Quand la chute n'est pas due au médicament
Environ 1 nouveau utilisateur de lévothyroxine sur 4 confond la chute saisonnière ou post-maladie avec une réaction au médicament. La chute automnale - un phénomène normal - atteint son pic au moment où un patient commence le traitement. Ce chevauchement crée une fausse cause. Si votre chute a commencé avant la première pilule, ou si elle augmente brusquement après le 5e mois, le médicament n'est pas la cause profonde. Une revue endocrinologique turque de 2023 a noté que 16 % des patients qui blâmaient la lévothyroxine avaient en réalité un effluvium télogène non diagnostiqué dû à une infection virale antérieure. Le calendrier suit alors celui de l'infection, pas celui du médicament.
Comment prévenir et traiter la perte de cheveux sous lévothyroxine
L'astuce pour prévenir la perte de cheveux sous lévothyroxine est la patience - et quelques ajustements concrets. La plupart des chutes liées au début ou au changement de dose surviennent généralement autour du 2e ou 3e mois, puis se stabilisent autour du 6e mois. Mais vous pouvez raccourcir cette fenêtre.
Premièrement, faites ajuster votre dose. La perte de cheveux signifie souvent que vos niveaux sont encore déséquilibrés. Demandez à votre médecin un bilan sanguin TSH, T3 libre et T4 libre - pas seulement TSH. Environ 30 % des personnes sous lévothyroxine ont encore des niveaux de T3 sous-optimaux malgré une TSH "normale". Cela seul peut maintenir vos cheveux en phase de chute.
Deuxièmement, vérifiez votre fer. Ferritine inférieure à 50 ng/mL ? Vos follicules pileux ne peuvent pas cycler correctement. J'ai vu des patients qui ont arrêté de perdre leurs cheveux dans les 6 semaines suivant la correction d'une faible ferritine avec du fer supplémentaire (ils prenaient 65 mg de fer élémentaire un jour sur deux, avec de la vitamine C, loin de leur dose de lévothyroxine).
Troisièmement, respectez le timing. Vous connaissez la règle des 30 à 60 minutes. Mais aussi : pas de suppléments de calcium ou de fer dans les 4 heures. Et gardez votre dose cohérente - même heure, même marque, même estomac vide. Un passage de la lévothyroxine générique à la marque a résolu la chute d'un patient en 8 semaines.

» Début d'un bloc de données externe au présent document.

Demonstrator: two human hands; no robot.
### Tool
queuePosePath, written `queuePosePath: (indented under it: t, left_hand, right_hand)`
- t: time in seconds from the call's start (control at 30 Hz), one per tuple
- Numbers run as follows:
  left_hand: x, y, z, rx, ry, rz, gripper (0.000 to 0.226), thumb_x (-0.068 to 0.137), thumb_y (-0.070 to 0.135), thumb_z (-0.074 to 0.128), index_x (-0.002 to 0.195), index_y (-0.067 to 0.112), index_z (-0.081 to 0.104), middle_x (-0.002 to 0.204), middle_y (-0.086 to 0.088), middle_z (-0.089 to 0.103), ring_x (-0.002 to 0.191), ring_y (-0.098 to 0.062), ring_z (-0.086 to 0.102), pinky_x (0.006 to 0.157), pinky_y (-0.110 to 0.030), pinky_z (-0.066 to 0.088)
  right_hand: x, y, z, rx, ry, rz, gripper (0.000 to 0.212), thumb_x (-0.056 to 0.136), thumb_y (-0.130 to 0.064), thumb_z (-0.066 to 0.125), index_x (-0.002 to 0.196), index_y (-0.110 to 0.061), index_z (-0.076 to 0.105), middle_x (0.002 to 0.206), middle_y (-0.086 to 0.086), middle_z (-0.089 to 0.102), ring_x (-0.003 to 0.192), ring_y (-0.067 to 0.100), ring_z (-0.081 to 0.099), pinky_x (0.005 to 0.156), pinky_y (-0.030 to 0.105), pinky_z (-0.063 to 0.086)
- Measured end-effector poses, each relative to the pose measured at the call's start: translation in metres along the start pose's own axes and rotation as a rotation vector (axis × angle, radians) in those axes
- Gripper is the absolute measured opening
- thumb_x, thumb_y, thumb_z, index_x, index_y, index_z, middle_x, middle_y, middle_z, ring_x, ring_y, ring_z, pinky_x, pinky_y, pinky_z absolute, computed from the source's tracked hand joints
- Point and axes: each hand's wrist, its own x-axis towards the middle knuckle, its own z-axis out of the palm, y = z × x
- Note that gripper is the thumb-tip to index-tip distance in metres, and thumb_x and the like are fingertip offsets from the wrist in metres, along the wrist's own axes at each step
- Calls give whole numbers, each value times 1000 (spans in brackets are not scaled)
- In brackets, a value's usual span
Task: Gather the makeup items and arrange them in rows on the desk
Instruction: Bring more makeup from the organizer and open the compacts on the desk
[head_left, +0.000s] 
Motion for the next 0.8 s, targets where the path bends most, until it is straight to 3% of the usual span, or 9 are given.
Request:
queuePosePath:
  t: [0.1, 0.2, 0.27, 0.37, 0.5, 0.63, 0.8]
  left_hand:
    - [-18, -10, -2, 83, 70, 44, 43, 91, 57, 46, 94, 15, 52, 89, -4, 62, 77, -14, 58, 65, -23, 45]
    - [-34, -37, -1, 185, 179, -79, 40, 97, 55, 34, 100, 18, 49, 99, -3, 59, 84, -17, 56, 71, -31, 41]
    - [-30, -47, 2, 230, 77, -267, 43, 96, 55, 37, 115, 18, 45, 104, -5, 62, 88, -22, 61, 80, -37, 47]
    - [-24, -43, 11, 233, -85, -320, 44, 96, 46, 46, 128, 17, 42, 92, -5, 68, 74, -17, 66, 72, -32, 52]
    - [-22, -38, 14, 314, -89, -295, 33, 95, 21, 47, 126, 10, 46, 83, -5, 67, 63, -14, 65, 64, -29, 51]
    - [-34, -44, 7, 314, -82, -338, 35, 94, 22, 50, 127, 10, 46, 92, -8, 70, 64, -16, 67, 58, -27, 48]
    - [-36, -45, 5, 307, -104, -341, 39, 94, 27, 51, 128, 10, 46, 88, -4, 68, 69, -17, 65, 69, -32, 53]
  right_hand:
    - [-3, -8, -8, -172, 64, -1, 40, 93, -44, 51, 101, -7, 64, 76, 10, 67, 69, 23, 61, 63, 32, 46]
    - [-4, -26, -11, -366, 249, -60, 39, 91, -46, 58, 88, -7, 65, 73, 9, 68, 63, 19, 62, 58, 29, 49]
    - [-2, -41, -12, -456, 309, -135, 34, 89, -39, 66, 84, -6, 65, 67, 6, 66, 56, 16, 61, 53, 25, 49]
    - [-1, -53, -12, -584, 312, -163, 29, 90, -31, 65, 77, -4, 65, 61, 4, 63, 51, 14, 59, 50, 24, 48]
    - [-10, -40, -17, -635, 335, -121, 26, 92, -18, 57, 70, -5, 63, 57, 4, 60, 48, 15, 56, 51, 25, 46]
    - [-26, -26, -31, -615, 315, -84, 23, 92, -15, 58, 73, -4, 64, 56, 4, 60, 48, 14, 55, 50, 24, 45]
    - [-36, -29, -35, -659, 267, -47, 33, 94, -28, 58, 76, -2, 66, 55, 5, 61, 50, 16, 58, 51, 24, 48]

Qu'en est-il de l'aide topique ?
Le minoxidil 5 % (Rogaine) appliqué une fois par jour peut relancer la repousse en environ 12 semaines. Ce n'est pas une solution pour la cause profonde, mais cela donne du temps à vos follicules pendant que vos analyses thyroïdiennes rattrapent leur retard. Le minoxidil oral à faible dose (0,625-1,25 mg) est une autre option que certains dermatologues suggèrent - bien que ce soit hors AMM pour cela.
Encore une chose : les suppléments de biotine interfèrent avec les tests de laboratoire thyroïdiens. Si vous prenez une vitamine pour cheveux-peau-ongles, arrêtez-la 5 jours avant les analyses sanguines - ou demandez un dosage sans biotine. Optez plutôt pour le zinc (30 mg), le sélénium (100 mcg) et la vitamine D (2000 UI par jour). Ils soutiennent réellement la fonction thyroïdienne.
Donnez à chaque changement 12 semaines.